A car drives off a 50 m high cliff with a horizontal velocity of 20 m/s. How far from the base of the cliff will the car strike the ground? Assume there is no air resistance and the ground is level at the base of the cliff.


20 m

50 m

64 m

100 m

Homework Equations

20 m/s = square root -9.8/(2)(-50 m)
64.5 m
20 = (.31)(64.5)
20 = 20

The Attempt at a Solution

the car will strike the ground 64.5 or 64 meters away from the base of the cliff.

would that be correct and did I use the proper formulas?

 

[Delphi51]

I agree with your final answer to 2 digit accuracy.
I have no idea what formulas you used. You never wrote any.
Certainly "20 m/s = square root -9.8/(2)(-50 m)" is not a correct statement. The right side evaluates to 15.7, not 20.

 

[billybobay]

I agree with your final answer to 2 digit accuracy.
I have no idea what formulas you used. You never wrote any.
Certainly "20 m/s = square root -9.8/(2)(-50 m)" is not a correct statement. The right side evaluates to 15.7, not 20.

I used one of many equations which were given in my book. And changed my numbers from theirs to mine. They were using the equation to find the velocity so I just filled my velocity given to me in my question in and found for the change of x which in their equation they filled in. You would agree that it would be 64 meters though? What equation would you suggest would be a clearer one to use?

 

[Delphi51]

You are supposed to tell me what equations you used first! Always write an equation first, then fill in the numbers so your reader can tell what principle you are using and follow your work!

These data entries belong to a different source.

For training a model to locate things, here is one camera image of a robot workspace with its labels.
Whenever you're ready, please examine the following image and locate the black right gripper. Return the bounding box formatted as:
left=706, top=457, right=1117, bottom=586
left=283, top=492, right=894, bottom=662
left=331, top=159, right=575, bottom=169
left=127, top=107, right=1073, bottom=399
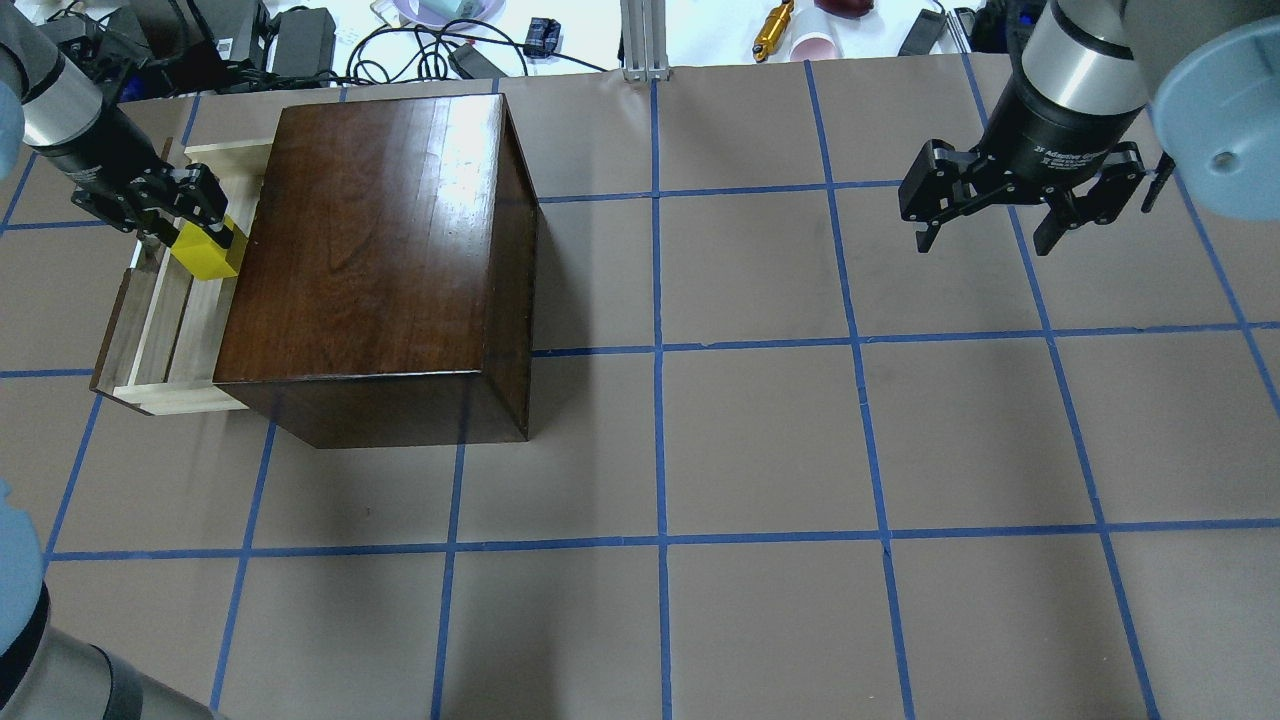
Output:
left=899, top=137, right=1153, bottom=258

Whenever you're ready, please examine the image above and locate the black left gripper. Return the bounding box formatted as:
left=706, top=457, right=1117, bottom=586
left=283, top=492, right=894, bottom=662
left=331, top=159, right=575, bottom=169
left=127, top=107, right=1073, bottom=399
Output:
left=70, top=161, right=236, bottom=263

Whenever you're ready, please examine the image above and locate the yellow block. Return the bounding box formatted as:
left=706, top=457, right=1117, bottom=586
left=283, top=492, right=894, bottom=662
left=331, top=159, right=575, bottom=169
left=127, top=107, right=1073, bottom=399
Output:
left=170, top=217, right=248, bottom=281

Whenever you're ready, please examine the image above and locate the light wood drawer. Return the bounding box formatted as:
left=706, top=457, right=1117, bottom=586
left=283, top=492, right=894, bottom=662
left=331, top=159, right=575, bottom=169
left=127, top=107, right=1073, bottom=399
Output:
left=90, top=138, right=275, bottom=416

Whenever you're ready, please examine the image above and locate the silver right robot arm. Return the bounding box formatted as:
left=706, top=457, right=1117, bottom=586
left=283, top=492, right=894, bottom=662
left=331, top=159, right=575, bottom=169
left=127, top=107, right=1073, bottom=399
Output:
left=899, top=1, right=1279, bottom=256

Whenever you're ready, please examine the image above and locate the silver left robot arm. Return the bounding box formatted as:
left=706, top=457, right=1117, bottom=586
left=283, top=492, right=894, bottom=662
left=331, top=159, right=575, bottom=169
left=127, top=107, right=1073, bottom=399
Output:
left=1, top=1, right=248, bottom=281

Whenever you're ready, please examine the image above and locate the dark wooden drawer box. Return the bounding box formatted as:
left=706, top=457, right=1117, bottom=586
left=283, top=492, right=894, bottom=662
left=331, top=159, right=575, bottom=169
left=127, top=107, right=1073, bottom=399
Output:
left=212, top=94, right=541, bottom=448

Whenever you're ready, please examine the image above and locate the black power adapter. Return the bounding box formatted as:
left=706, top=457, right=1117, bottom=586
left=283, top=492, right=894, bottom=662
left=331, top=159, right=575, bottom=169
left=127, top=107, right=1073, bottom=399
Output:
left=270, top=6, right=337, bottom=78

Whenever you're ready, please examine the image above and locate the pink cup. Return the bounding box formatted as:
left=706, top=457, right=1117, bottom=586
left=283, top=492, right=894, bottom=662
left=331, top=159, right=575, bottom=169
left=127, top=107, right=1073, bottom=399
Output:
left=787, top=31, right=842, bottom=61

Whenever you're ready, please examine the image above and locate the gold metal cylinder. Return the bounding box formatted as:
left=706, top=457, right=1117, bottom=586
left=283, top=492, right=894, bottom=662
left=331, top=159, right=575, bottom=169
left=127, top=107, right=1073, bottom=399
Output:
left=751, top=0, right=795, bottom=63

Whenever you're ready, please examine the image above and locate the purple plate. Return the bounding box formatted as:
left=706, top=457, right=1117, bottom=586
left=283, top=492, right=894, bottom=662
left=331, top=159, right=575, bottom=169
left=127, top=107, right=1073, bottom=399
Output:
left=392, top=0, right=507, bottom=28

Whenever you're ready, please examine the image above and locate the aluminium frame post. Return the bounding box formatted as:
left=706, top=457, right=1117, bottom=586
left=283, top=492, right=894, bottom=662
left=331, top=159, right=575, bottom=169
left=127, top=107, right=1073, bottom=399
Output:
left=620, top=0, right=672, bottom=85

For horizontal and vertical motion problems, I always make two headings for horizontal and vertical. Under horizontal, there is no acceleration so I write the d = vt from grade 10 physics. Under vertical, there is the constant acceleration of gravity so I write the constant acceleration formulas V = Vi + at and d = Vi*t + ½at² from grade 11. Then I fill in every letter I can with the given numbers. If I find one of the 3 equations has only one unknown, I solve for it. Then use that value in the other equations as needed. Once in a while none of the three has only one unknown, so you have to solve two of the equations as a system of 2 equations with 2 unknowns. You can solve any trajectory problem this way.

Sorry about lecturing; it is late at night here. I taught this stuff for 30 years so it just falls out like a lecture. I will be impressed if you can write out a complete solution that a grade 11 student can follow. Then you can be a physics teacher, too.